### What the task asks
Look through the data below and extract, unchanged, the lines from the one that contains "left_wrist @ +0" to the one that contains "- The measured", both included.

### Source records
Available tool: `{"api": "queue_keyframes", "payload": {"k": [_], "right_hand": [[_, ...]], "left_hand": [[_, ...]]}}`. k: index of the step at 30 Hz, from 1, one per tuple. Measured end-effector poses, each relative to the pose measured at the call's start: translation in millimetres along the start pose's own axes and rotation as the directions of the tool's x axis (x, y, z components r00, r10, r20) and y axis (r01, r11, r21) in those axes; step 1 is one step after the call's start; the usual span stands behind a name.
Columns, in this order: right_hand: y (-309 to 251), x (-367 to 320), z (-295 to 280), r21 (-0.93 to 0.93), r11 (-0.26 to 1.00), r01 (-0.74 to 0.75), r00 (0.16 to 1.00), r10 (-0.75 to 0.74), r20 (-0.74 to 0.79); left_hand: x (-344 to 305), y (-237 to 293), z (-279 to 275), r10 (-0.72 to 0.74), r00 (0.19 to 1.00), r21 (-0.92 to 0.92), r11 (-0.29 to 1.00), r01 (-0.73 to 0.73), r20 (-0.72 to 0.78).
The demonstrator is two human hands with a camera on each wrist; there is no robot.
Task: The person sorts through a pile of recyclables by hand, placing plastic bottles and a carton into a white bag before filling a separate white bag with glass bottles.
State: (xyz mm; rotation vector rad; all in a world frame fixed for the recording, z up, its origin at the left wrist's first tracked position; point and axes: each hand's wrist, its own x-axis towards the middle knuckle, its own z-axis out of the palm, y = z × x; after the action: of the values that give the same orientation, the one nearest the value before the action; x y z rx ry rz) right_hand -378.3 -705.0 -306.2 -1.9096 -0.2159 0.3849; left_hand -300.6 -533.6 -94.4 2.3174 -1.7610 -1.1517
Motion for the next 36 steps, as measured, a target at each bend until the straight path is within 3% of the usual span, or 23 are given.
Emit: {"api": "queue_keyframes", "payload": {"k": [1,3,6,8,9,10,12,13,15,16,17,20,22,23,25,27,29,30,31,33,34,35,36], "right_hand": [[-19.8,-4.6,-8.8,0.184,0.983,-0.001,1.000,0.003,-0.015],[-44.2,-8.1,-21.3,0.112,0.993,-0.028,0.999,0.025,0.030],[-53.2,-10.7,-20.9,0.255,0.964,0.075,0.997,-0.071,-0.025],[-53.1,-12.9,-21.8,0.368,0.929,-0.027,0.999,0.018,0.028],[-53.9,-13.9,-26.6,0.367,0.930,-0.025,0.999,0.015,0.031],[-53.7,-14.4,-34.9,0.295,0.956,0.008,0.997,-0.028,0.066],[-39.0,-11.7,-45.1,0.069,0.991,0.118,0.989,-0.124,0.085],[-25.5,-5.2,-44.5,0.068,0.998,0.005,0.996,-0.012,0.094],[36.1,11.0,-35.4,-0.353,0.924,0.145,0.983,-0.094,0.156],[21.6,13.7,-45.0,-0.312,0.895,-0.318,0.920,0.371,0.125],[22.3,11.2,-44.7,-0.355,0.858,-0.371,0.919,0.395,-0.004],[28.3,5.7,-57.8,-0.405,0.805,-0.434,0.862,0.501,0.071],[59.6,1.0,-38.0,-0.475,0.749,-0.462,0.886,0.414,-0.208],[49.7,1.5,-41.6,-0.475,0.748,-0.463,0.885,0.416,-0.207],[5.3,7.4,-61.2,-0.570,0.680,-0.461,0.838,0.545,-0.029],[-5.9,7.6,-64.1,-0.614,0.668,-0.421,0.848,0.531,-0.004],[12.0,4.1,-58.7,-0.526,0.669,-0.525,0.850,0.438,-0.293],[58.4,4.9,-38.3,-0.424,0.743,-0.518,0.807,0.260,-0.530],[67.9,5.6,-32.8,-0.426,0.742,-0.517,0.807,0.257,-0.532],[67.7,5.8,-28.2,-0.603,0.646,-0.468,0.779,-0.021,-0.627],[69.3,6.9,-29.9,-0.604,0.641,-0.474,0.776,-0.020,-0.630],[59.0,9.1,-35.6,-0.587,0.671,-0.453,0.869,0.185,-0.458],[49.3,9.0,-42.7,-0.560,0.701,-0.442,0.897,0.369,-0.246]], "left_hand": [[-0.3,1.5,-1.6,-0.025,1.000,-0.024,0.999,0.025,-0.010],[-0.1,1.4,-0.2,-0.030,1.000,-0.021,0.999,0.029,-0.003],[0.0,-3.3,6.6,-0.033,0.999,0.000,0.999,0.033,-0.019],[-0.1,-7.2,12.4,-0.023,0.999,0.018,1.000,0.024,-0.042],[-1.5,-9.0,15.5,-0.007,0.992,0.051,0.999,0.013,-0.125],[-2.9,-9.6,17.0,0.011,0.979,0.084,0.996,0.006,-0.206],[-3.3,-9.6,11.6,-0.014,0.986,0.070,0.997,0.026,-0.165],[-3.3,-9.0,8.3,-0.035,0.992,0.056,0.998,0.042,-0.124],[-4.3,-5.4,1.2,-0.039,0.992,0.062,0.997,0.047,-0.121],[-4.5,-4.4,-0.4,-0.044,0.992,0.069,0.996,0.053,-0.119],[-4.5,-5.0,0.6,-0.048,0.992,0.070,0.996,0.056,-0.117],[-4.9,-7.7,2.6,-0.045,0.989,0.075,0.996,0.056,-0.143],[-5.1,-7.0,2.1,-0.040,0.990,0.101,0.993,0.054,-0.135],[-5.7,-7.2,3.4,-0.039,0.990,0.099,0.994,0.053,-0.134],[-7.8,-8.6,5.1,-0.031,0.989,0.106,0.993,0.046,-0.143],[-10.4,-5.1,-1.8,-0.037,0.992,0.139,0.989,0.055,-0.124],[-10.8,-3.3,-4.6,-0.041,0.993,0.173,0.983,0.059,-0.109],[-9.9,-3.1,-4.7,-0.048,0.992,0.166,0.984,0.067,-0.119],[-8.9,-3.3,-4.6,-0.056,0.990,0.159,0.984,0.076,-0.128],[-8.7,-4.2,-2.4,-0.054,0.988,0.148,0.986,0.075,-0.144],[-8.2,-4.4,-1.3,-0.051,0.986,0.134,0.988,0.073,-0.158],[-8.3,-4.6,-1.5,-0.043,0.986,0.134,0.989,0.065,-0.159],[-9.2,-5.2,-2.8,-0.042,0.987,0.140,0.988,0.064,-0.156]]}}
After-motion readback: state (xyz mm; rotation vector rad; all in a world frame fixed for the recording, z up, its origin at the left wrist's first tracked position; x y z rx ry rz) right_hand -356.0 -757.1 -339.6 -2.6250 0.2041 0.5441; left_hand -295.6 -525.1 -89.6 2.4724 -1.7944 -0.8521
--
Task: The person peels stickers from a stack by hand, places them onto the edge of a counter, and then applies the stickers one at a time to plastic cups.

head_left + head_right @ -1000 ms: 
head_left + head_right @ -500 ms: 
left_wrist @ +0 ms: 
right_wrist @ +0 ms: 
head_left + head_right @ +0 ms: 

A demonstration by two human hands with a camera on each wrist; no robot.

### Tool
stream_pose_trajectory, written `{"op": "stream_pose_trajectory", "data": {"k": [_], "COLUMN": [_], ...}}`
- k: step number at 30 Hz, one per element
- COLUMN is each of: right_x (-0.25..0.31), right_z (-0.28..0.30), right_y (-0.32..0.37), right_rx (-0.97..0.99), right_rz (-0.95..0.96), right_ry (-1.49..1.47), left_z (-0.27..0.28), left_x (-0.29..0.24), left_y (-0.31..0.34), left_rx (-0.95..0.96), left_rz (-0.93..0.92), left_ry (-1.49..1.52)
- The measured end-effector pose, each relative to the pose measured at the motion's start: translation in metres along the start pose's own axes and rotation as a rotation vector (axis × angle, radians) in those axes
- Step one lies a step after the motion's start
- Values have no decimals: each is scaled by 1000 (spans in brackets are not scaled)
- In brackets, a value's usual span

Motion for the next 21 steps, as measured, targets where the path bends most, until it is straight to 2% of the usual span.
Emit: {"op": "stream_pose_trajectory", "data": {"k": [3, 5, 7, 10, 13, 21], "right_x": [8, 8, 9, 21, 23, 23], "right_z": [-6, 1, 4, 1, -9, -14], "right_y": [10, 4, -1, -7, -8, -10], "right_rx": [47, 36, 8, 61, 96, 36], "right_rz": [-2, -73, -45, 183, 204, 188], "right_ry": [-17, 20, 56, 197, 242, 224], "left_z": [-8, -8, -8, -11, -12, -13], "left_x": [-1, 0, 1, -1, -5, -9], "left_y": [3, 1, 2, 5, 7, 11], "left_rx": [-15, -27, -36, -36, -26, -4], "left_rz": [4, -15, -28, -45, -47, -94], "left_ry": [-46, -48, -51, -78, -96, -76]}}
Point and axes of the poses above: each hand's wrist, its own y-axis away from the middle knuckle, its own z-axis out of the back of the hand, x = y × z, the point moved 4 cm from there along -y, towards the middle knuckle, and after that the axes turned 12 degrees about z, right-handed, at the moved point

### Exercise result
left_wrist @ +0 ms: 
right_wrist @ +0 ms: 
head_left + head_right @ +0 ms: 

A demonstration by two human hands with a camera on each wrist; no robot.

### Tool
stream_pose_trajectory, written `{"op": "stream_pose_trajectory", "data": {"k": [_], "COLUMN": [_], ...}}`
- k: step number at 30 Hz, one per element
- COLUMN is each of: right_x (-0.25..0.31), right_z (-0.28..0.30), right_y (-0.32..0.37), right_rx (-0.97..0.99), right_rz (-0.95..0.96), right_ry (-1.49..1.47), left_z (-0.27..0.28), left_x (-0.29..0.24), left_y (-0.31..0.34), left_rx (-0.95..0.96), left_rz (-0.93..0.92), left_ry (-1.49..1.52)
- The measured end-effector pose, each relative to the pose measured at the motion's start: translation in metres along the start pose's own axes and rotation as a rotation vector (axis × angle, radians) in those axes

Apart from this answer, nothing more is required.